Details: (c) 1957, 1997 David Daiches ; Pub 1997 Canongate Books; ISBN 0-86241-704-X
Verdict: Two Worlds is an interesting biography and piece of social history
Reasons for reading it / how it came into my hands: I deliberately headed to my parents' without enough books for the return journey, knowing I'd be able to borrow something from them. So I asked Maman for something she thought I'd like, that was in the format of a fairly small paperback and that she could spare if it ended up in Dundee until next time I see the parents.
Two Worlds is basically Daiches' account of growing up as an Orthodox Jew in Edinburgh between the wars. This makes interesting reading; Daiches is not the most engaging writer ever (he's mainly a literary critic rather than a novelist), and he rambles and repeats himself a bit, but he's not horribly dull to read either. I particularly liked his linguistic comments and identification of 'Edinburgh Yiddish' as a distinct, though short-lived dialect.
I can identify with his description of the 'two worlds' of the title; he is very keen to emphasize that he did not consider his Jewish life to be in conflict with his secular existence.
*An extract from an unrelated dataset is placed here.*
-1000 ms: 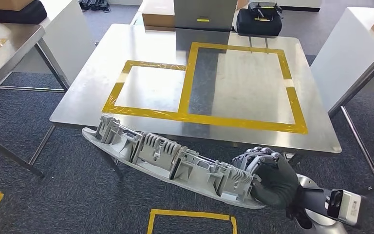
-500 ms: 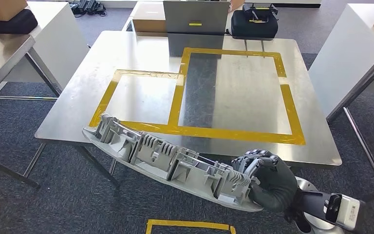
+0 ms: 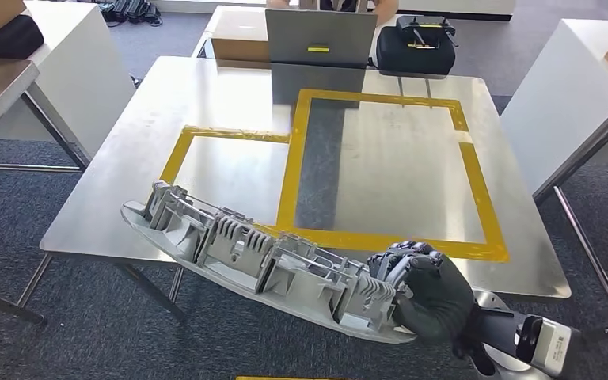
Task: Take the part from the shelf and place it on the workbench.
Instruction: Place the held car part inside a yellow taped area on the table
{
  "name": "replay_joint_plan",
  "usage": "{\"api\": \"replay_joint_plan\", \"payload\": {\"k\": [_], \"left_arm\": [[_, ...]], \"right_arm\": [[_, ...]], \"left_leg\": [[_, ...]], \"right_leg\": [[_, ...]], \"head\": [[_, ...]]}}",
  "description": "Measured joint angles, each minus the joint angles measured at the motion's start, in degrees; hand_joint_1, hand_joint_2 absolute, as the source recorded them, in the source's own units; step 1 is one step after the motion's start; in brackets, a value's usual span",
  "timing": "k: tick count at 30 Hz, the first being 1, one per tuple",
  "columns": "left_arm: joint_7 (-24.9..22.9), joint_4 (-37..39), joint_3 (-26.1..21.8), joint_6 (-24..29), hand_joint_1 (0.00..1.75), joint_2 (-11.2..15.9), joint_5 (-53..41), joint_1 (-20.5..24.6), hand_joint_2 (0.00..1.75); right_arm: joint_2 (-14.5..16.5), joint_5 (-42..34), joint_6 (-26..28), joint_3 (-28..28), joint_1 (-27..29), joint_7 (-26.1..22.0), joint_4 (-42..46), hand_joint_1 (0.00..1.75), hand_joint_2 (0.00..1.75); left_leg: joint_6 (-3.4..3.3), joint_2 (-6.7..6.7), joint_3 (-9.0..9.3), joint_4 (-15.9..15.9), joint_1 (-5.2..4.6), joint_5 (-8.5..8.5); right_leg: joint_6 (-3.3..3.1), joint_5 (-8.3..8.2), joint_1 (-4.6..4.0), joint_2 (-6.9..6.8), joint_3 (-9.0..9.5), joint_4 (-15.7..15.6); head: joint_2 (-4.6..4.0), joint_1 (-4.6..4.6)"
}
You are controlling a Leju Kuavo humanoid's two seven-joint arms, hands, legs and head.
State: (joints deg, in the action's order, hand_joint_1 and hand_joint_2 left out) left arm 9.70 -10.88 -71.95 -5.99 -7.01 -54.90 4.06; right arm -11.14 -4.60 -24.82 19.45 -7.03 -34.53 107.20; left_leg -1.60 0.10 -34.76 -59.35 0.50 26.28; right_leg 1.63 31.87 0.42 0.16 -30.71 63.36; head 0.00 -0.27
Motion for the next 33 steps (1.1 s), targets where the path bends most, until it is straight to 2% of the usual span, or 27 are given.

I think my attitude to being part of a minority religion is quite similar to his, although are circumstances are very different, especially since he was brought up Orthodox so in a way had a harder time fitting into normal society than I do.
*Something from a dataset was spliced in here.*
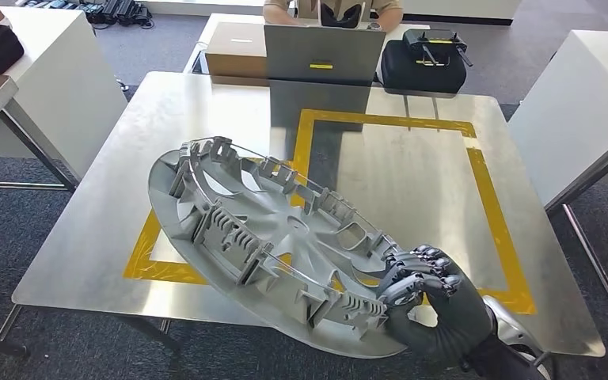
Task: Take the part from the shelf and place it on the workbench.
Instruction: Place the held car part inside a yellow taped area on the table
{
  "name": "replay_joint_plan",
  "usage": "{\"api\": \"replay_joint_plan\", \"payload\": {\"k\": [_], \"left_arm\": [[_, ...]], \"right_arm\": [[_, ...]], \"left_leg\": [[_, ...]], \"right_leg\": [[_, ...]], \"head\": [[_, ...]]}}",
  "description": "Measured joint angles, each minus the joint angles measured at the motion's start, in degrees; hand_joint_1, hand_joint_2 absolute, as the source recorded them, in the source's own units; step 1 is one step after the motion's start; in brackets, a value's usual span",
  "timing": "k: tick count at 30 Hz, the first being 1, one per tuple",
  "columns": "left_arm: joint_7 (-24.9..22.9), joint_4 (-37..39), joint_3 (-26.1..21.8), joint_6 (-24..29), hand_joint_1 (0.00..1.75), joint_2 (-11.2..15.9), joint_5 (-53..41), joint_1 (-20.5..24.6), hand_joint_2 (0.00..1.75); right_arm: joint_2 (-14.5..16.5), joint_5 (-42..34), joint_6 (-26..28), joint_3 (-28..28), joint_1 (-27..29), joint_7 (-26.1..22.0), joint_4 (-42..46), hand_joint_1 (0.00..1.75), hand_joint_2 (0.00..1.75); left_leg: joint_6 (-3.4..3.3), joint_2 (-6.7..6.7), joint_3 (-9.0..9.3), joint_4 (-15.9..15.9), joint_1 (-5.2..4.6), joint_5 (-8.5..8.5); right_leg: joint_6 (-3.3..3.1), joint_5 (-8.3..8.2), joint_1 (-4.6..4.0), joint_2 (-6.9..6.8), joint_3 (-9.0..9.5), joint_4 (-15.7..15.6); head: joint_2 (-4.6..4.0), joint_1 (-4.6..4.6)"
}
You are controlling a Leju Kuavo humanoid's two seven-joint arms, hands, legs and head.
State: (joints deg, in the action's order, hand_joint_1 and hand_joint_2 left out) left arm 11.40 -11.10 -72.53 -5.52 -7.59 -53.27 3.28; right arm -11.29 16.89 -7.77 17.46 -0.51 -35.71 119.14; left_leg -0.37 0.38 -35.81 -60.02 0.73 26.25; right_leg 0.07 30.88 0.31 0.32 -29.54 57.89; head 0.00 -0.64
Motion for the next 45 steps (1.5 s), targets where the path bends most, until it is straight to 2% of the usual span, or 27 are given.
{"api": "replay_joint_plan", "payload": {"k": [5, 9, 12, 16, 19, 24, 28, 35, 40, 45], "left_arm": [[-0.1, 0.0, -0.1, 0.2, 0.00, -0.2, 0.2, 0.1, 1.75], [0.0, 0.0, -0.3, 0.2, 0.00, -0.2, 0.3, 0.2, 1.75], [0.1, 0.0, -0.5, 0.2, 0.00, -0.2, 0.3, 0.2, 1.75], [0.1, 0.0, -0.5, 0.1, 0.00, -0.2, 0.3, 0.2, 1.75], [0.1, 0.0, -0.5, 0.1, 0.00, -0.2, 0.1, 0.3, 1.75], [0.1, 0.0, -0.5, -0.3, 0.00, -0.2, -0.6, 0.4, 1.75], [0.1, 0.0, -0.5, -1.1, 0.00, -0.2, -1.7, 0.7, 1.75], [0.4, 0.0, -0.5, -2.1, 0.00, 0.3, -3.0, 0.7, 1.75], [0.5, 0.0, -0.4, -2.5, 0.00, 0.3, -3.1, 0.7, 1.75], [0.8, 0.0, -0.4, -2.9, 0.00, 0.4, -3.2, 0.8, 1.75]], "right_arm": [[-0.9, 3.5, 3.9, 0.0, 1.7, 0.6, 2.5, 1.75, 1.75], [-1.9, 7.3, 7.6, -0.1, 3.6, 1.6, 3.9, 1.75, 1.75], [-2.3, 13.2, 12.2, -0.5, 5.4, 4.1, 5.0, 1.75, 1.75], [-2.8, 16.9, 15.0, -1.0, 6.9, 6.4, 5.9, 1.75, 1.75], [-3.4, 22.2, 19.0, -1.1, 7.9, 10.9, 6.2, 1.75, 1.75], [-7.0, 25.4, 23.9, -3.0, 8.5, 18.0, 5.8, 1.75, 1.75], [-10.7, 25.4, 21.7, -8.9, 6.3, 19.8, 2.5, 1.75, 1.75], [-14.2, 32.3, 18.3, -19.0, -0.4, 20.0, -10.0, 1.75, 1.75], [-14.5, 38.7, 18.1, -20.1, -7.2, 21.0, -20.5, 1.75, 1.75], [-13.6, 44.2, 18.0, -17.1, -15.3, 22.7, -30.8, 1.75, 1.75]], "left_leg": [[-0.34, -0.01, 0.08, 0.0, -0.03, 0.15], [-0.36, -0.07, 0.14, 0.0, -0.05, 0.13], [-0.33, -0.06, 0.21, 0.0, -0.03, 0.08], [-0.24, -0.08, 0.32, 0.1, -0.02, 0.03], [-0.19, -0.08, 0.38, 0.2, -0.02, 0.00], [-0.17, -0.08, 0.38, 0.3, -0.02, -0.02], [-0.16, -0.07, 0.38, 0.3, -0.03, -0.03], [-0.16, -0.05, 0.39, 0.3, -0.06, -0.11], [-0.13, -0.07, 0.41, 0.3, -0.06, -0.14], [-0.05, -0.05, 0.42, 0.3, -0.06, -0.19]], "right_leg": [[1.21, -0.02, 0.04, -0.09, 0.32, -0.6], [1.70, -0.11, 0.06, -0.08, 0.32, -0.7], [1.77, -0.11, 0.02, -0.08, 0.34, -0.6], [1.75, -0.10, 0.00, -0.07, 0.33, -0.6], [1.71, -0.08, 0.01, -0.08, 0.34, -0.5], [1.69, -0.06, 0.01, -0.08, 0.33, -0.5], [1.71, -0.08, 0.02, -0.08, 0.35, -0.5], [1.77, -0.16, 0.03, -0.08, 0.39, -0.5], [1.76, -0.17, 0.02, -0.06, 0.38, -0.4], [1.75, -0.16, 0.02, -0.06, 0.32, -0.3]], "head": [[0.00, 0.05], [0.00, 0.05], [0.00, 0.05], [0.00, 0.04], [0.00, 0.03], [0.00, 0.04], [0.00, 0.05], [0.00, 0.05], [0.00, 0.05], [0.00, 0.04]]}}
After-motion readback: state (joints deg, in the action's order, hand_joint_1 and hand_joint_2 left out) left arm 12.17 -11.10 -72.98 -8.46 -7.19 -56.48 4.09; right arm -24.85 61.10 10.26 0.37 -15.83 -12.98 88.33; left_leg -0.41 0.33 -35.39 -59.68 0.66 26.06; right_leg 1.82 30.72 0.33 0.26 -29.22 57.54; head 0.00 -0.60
The second story, Promised Land, I thought didn't contribute very much. It covers much of the same ground as Two Worlds, but written in a rather more poetic style and framed directly as a biography of Daiches' father (rather than being an ostensible account of the author's childhood which is effectively a biography of his father anyway).
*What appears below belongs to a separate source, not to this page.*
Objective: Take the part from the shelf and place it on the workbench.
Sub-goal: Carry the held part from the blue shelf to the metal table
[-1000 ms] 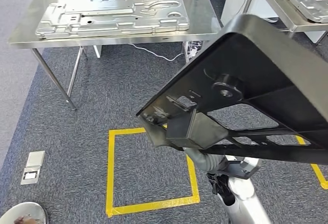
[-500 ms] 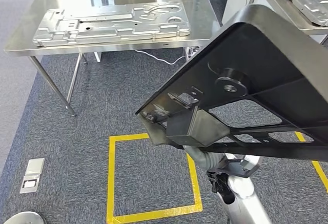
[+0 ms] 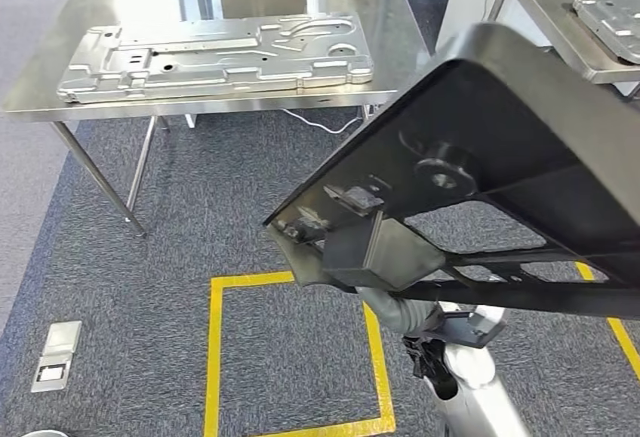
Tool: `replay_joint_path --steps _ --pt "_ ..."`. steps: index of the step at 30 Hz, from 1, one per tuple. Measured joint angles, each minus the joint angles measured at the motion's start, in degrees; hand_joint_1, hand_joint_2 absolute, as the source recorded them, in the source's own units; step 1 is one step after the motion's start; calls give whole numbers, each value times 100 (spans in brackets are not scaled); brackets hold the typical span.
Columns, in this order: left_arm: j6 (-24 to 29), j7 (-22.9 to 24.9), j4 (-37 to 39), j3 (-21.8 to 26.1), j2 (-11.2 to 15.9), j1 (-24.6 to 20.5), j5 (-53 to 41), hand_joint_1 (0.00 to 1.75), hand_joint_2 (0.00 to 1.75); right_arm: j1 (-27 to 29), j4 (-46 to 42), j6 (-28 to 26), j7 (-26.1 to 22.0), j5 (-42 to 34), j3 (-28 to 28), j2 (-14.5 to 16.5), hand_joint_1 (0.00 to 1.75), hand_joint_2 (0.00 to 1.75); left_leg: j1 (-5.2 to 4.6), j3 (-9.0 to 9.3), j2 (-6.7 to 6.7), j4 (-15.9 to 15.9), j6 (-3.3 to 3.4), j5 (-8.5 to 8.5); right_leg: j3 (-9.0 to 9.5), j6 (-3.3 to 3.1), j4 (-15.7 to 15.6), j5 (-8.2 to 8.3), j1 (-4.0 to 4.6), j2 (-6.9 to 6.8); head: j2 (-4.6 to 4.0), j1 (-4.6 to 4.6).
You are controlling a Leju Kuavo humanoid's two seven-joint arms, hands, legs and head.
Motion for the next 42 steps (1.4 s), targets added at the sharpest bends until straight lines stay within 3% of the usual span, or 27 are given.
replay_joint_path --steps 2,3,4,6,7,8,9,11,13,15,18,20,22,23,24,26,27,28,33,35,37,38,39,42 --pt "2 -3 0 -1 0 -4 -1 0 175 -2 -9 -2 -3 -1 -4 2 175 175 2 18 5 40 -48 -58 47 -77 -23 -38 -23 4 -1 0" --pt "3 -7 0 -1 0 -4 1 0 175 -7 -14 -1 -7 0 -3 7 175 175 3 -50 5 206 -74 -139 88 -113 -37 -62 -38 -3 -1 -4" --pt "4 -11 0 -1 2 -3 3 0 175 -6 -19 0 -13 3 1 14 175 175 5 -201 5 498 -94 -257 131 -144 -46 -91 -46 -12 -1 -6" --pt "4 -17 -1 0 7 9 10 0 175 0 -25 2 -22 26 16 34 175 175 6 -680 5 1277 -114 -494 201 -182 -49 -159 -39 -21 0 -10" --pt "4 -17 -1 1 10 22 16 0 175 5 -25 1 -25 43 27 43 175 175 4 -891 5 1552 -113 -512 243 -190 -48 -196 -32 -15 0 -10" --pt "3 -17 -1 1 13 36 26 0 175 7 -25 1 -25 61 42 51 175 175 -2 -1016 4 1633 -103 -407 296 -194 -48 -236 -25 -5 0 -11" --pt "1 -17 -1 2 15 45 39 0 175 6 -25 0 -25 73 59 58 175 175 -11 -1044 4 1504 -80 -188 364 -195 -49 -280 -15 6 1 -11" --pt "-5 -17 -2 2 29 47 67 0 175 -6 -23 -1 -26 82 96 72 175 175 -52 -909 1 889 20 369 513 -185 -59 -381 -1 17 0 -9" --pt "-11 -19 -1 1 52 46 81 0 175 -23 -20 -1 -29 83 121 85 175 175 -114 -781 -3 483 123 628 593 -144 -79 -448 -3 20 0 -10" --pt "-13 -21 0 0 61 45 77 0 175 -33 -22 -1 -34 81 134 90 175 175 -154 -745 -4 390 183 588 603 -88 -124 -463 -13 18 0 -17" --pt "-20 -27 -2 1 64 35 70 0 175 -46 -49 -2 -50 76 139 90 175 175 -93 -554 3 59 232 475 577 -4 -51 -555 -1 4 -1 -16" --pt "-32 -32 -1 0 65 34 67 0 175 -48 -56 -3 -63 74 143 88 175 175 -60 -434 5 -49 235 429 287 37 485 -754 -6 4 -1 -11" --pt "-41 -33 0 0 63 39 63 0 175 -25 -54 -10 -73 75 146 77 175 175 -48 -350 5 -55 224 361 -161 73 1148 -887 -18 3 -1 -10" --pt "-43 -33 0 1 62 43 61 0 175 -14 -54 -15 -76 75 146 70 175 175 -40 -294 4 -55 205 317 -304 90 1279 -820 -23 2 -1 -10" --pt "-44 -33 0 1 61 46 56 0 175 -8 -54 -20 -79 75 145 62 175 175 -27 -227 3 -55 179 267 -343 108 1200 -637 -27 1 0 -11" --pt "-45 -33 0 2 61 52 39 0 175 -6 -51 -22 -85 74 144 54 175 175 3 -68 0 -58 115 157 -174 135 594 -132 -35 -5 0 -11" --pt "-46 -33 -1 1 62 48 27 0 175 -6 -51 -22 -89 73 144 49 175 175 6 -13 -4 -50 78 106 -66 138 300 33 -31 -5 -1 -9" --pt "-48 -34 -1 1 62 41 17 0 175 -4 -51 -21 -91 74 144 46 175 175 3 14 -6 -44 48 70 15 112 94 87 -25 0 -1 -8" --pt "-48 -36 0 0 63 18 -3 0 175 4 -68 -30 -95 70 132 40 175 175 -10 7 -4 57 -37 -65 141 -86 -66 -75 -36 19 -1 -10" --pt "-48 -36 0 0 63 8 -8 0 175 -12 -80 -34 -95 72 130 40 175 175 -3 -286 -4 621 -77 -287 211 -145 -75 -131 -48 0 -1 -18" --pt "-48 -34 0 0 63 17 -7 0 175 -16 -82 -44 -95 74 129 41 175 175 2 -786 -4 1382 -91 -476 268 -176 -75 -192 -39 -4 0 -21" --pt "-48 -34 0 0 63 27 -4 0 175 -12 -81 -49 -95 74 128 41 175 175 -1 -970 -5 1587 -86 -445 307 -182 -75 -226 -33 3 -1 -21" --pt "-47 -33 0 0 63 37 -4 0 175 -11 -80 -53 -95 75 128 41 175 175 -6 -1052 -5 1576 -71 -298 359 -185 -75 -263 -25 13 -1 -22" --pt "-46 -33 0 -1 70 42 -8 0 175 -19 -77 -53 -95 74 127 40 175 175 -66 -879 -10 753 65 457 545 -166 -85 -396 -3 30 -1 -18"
To be honest, Two Worlds is of pretty specialist interest. It's worth reading if you're really excited about social history in ways that it can contribute to. For my part, I'm quite interested in the portrait of what anglo-Orthodox Judaism was like before it became entrenched in the way it is today. Although having said that, there are many provincial Orthodox communities, including the modern Edinburgh one, which are a lot less tribalistic than the official party line espoused by the urban communities.